Stuart Pawson

Allison & Busby RRP: £18.99 HBK

Released: 5th July 2010

Reviewer: Ron Ellis


Ron Ellis is a journalist and author of the Johnny Ace books

The Mayor of the Yorkshire town of Heckley has invited the daughter of a local landlowner, Ghislaine Curzon, to carry out the unveiling ceremony at the opening of a new shopping mall. The fact that she happens to be dating one of the royal princes, he thinks, could propel him into High Society.

He is naturally somewhat horrified therefore to see the curtain unfold to reveal the word F**K painted in red letters across the inscription on the commemorative plaque.

He does not have long to worry about it, however, as shortly afterwards he is shot dead.

D.I. Charlie Priest is on holiday and already has a case to deal with, burglars armed with a pit a bull terrier, but now he is looking for a graffiti artist and a murderer as well.

His investigations take him into the farmland of East Yorkshire and the world of horse racing where a stable fire long ago, when a horse called Peccadillo died, could be connected to nefarious deals involving the late lamented mayor and the famous lost stallion, Shergar.
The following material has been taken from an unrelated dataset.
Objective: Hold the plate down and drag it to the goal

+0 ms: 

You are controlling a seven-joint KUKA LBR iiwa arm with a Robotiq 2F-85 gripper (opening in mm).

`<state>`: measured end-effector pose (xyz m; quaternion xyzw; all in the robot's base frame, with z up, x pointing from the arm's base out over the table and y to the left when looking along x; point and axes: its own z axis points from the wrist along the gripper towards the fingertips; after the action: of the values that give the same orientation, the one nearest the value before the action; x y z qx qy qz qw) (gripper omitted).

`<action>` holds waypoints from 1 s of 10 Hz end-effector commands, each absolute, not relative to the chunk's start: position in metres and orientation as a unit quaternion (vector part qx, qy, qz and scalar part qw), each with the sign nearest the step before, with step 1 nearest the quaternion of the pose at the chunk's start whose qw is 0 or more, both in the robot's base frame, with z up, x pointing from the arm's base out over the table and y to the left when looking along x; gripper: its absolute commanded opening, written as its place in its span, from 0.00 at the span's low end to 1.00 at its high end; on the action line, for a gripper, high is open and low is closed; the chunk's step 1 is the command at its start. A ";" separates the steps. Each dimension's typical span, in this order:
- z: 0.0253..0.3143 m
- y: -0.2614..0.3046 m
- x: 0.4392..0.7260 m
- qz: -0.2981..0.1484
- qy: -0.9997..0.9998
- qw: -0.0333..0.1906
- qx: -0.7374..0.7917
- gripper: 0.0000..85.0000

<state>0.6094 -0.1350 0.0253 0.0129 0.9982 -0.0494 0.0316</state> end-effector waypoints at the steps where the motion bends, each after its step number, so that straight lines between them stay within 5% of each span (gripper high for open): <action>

Charlie enjoys the opportunity to visit Ghislane at the stately Curzon House, where he befriends her young sister, Toby. And he also offers solace to the mayor’s widow, being a widower himself.

Pawson writes with great affection for, and impressive knowledge of, his native Yorkshire and Charlie Priest is a very agreeable companion to have with you as he relates the progress of his case.

There are many interesting facts about police procedures too, some of them disturbing. For example, a Taser gun puts out 50,000 volts into a suspect as opposed to the electric chair that uses only 3,000 volts. ‘One day we’ll lose someone’, muses Priest.

What marks the book out from the pack most of all is the author’s grasp of language. His similies hit you with startling originality (‘she had a voice like a milkman’s van crossing a cattle grid’), he shows perceptive insight and sympathy into people’s motives and all his characters have rounded personalities.

If you haven’t yet met Charlie Priest, look up Stuart Pawson’s impressive back catalogue where you will find a dozen more adventures about Yorkshire’s most likeable detective.

If ‘Heartbeat’ had not already cornered the television market, Stuart Pawson’s novels would surely be flying the flag for the Yorkshire Dales against the Home Counties’ ubiquitous Midsomer Murders.